> Problem details
For the entries below, state how many lines contain the string "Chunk". Add nothing else.
───── Dataset content
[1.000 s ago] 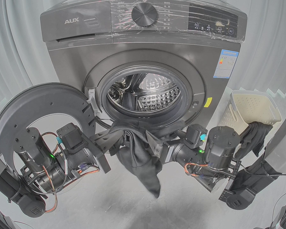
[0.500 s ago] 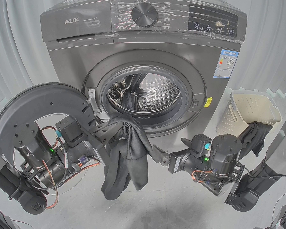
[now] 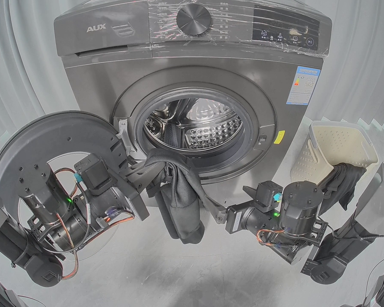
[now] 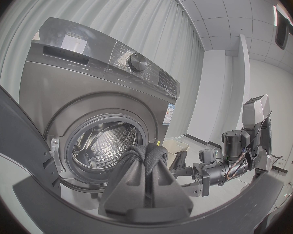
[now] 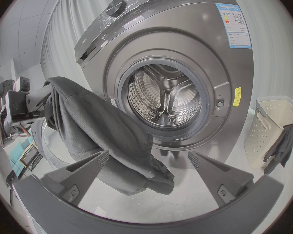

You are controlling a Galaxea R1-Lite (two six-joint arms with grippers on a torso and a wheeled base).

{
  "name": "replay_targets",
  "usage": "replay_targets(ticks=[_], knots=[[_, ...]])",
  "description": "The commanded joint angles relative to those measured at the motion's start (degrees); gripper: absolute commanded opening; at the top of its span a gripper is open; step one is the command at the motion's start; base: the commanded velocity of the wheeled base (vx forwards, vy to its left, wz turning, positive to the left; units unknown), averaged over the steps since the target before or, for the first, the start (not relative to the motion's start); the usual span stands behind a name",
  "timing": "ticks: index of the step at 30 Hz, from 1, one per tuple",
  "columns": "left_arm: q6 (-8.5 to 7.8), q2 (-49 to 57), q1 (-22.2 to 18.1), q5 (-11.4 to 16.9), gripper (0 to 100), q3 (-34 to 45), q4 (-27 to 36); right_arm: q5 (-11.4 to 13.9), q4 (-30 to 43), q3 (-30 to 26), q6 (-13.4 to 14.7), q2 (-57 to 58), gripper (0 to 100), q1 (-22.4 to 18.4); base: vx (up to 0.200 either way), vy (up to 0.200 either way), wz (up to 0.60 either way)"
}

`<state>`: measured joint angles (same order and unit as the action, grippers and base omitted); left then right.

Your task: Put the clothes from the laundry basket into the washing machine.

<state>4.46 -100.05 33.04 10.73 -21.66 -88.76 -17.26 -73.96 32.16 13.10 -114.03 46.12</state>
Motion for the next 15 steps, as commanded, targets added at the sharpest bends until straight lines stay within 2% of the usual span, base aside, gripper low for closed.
replay_targets(ticks=[1, 4, 7, 15], knots=[[0.02, -0.4, 0.0, -0.1, 0, -0.6, 0.0, 0.1, 0.0, -0.2, 0.0, -0.2, 100, 0.6, 0.000, 0.000, 0.00], [0.02, -0.7, 0.0, -0.4, 0, -0.9, 0.1, 1.0, -0.1, -0.8, 0.0, -0.3, 100, 1.3, 0.000, 0.000, 0.00], [0.02, -1.1, 0.0, -2.1, 0, -2.0, 0.1, 1.8, -0.2, -1.0, 0.1, -0.4, 100, 2.7, 0.000, 0.000, 0.00], [-0.07, -4.3, 0.0, -3.8, 0, -5.4, 0.0, 1.8, -1.1, 0.7, 0.0, -3.0, 100, 4.3, 0.000, 0.000, 0.00]])
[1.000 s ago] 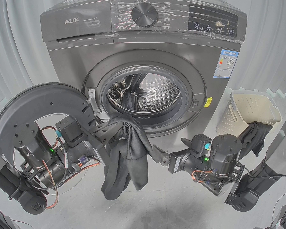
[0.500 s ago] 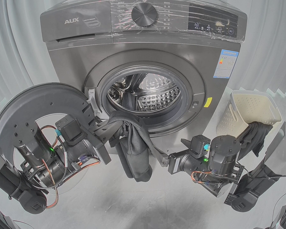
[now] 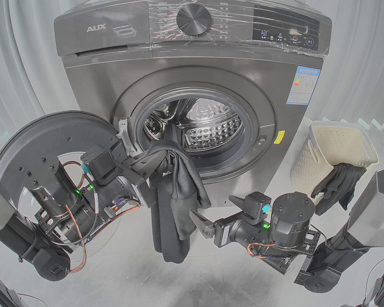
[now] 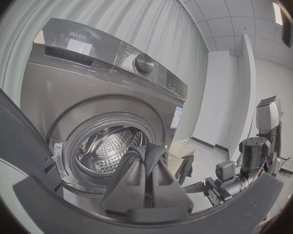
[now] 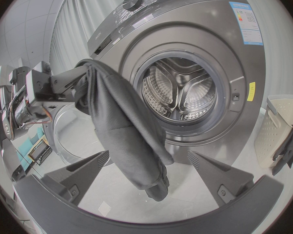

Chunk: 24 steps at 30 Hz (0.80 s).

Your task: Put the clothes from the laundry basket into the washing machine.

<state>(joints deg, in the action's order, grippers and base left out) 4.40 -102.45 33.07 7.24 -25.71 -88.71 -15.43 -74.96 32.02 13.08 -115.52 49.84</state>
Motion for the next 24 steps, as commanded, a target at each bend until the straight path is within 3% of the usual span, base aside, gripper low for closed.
replay_targets(ticks=[1, 12, 24], knots=[[-0.01, -2.1, 0.0, -0.6, 0, -1.6, 0.0, 0.0, -0.2, 1.1, 0.0, -1.6, 100, 0.6, 0.000, 0.000, 0.00], [1.14, -4.2, -1.1, -4.0, 0, -6.5, 0.0, 0.1, -0.3, 4.9, -0.4, -5.2, 100, 0.9, 0.000, 0.000, 0.00], [1.22, -3.8, -1.3, -4.1, 0, -6.9, 0.0, 0.6, -2.2, 15.6, -2.8, -13.1, 100, -0.4, 0.000, 0.000, 0.00]])
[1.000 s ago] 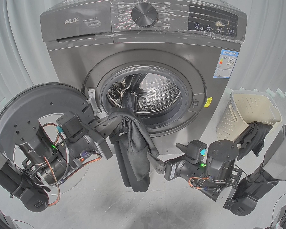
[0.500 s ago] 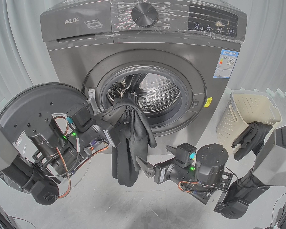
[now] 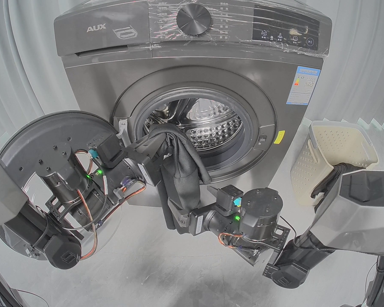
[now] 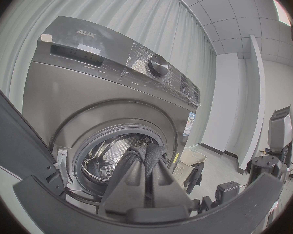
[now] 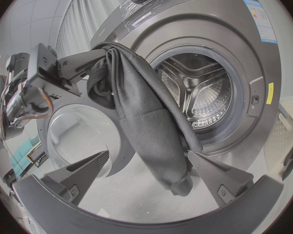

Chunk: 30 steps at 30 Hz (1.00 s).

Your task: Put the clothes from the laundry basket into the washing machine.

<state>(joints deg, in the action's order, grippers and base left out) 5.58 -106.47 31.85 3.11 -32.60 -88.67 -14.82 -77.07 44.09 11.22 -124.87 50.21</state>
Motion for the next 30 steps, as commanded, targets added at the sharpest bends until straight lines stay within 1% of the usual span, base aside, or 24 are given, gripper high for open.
replay_targets(ticks=[1, 2, 3, 6, 14, 15, 25, 29, 30], knots=[[0.13, 0.2, 0.0, 0.1, 0, 0.0, 0.0, 0.0, -0.1, 4.1, -1.0, -4.0, 100, -1.0, 0.000, 0.000, 0.00], [0.13, 0.2, 0.0, 0.1, 0, 0.0, 0.0, 0.0, -0.1, 4.1, -1.0, -4.0, 100, -1.0, 0.000, 0.000, 0.00], [0.04, 0.3, 0.1, 0.1, 0, 0.0, 0.0, -0.1, 0.0, 5.8, -1.1, -4.9, 100, -1.9, 0.000, 0.000, 0.00], [0.04, 0.4, 0.1, 0.1, 0, 0.2, 0.0, -0.2, -0.1, 7.1, -1.3, -5.8, 100, -2.8, 0.000, 0.000, 0.00], [0.13, 0.4, 0.1, 0.1, 0, 0.3, 0.0, -0.6, -1.1, 7.4, -1.3, -5.8, 100, -3.5, 0.000, 0.000, 0.00], [0.13, 0.3, 0.1, 0.1, 0, 0.3, 0.0, -0.6, -1.6, 7.4, -1.4, -5.9, 0, -3.5, 0.000, 0.000, 0.00], [0.13, -0.2, -0.4, 0.1, 0, 0.7, -0.1, -0.6, -2.8, 6.3, -1.3, -5.1, 0, -2.6, 0.000, 0.000, 0.00], [0.31, -0.2, -0.9, 0.1, 0, 0.7, 0.0, -0.6, -2.9, 3.8, -1.3, -3.2, 0, -2.0, 0.000, 0.000, 0.00], [0.74, -0.3, -1.0, 0.1, 0, 0.7, 0.0, -0.6, -3.0, 2.7, -1.3, -2.1, 0, -1.9, 0.000, 0.000, 0.00]])
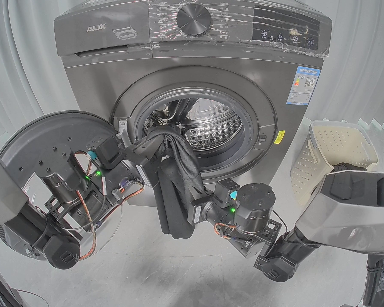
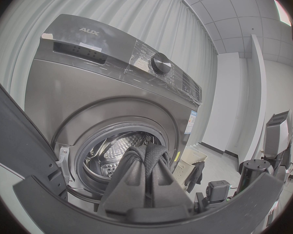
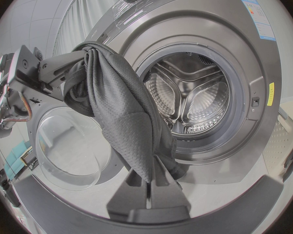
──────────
> Task solution
2